> [Instructions to follow] There is material below. Print exactly the lines starting at the line with "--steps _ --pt" and ending at the line with "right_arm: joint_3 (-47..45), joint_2", ends included, and no others.

⟨

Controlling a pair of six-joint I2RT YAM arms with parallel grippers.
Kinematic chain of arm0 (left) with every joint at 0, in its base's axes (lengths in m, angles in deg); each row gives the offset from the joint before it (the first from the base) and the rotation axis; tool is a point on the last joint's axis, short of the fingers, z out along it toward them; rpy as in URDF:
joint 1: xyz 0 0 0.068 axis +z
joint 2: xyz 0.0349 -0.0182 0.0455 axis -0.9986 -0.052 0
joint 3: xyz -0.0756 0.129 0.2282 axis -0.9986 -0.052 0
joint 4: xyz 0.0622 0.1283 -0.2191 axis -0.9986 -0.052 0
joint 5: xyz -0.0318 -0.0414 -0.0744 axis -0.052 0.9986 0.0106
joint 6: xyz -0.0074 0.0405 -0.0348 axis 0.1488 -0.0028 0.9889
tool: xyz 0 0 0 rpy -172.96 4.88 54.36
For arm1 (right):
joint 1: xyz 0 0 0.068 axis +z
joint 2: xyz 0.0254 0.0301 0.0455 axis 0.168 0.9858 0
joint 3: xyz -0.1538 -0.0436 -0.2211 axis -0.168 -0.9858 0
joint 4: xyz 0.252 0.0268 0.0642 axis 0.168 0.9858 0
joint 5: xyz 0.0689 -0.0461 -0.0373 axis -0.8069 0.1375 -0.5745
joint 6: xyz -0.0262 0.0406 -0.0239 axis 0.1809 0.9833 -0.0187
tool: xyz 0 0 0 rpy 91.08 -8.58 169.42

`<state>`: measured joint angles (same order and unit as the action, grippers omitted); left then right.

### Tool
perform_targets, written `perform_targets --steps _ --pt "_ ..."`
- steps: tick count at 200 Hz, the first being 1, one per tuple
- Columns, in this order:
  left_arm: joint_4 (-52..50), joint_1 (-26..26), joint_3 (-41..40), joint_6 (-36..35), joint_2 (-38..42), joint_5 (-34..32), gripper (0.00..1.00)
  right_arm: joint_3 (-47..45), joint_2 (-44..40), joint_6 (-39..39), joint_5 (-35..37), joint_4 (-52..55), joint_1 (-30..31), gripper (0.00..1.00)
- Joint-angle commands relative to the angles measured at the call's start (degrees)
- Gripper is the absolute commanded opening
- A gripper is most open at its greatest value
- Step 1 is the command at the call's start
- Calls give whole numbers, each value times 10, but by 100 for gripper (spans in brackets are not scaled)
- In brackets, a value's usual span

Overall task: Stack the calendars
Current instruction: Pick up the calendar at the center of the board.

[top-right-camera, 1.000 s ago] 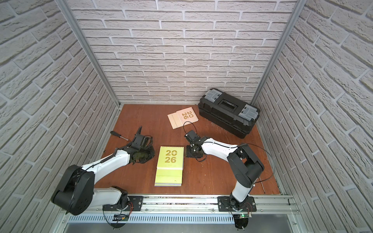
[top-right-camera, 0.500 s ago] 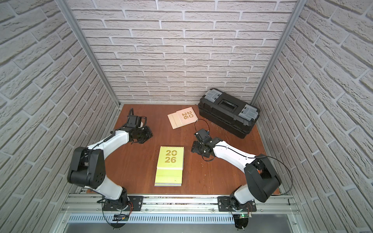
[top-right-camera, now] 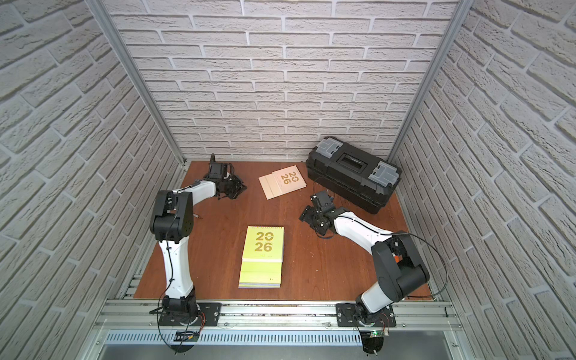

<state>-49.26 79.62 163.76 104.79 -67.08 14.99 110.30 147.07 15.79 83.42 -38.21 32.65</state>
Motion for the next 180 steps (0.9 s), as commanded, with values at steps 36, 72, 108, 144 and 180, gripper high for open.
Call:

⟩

> [Your response]
perform_targets, written `perform_targets --steps _ --pt "_ ..."`
- steps: tick count at 200 Hz, the first being 1, one per tuple
- Columns, in this order:
  left_arm: joint_4 (-52..50), joint_1 (-26..26), joint_3 (-41..40), joint_6 (-36..35), joint_2 (-38..42), joint_5 (-34..32), gripper (0.00..1.00)
  right_arm: joint_3 (-47..45), joint_2 (-44..40), joint_6 (-39..39), joint_5 (-35..37), joint_4 (-52..55), joint_1 (-30..31), gripper (0.00..1.00)

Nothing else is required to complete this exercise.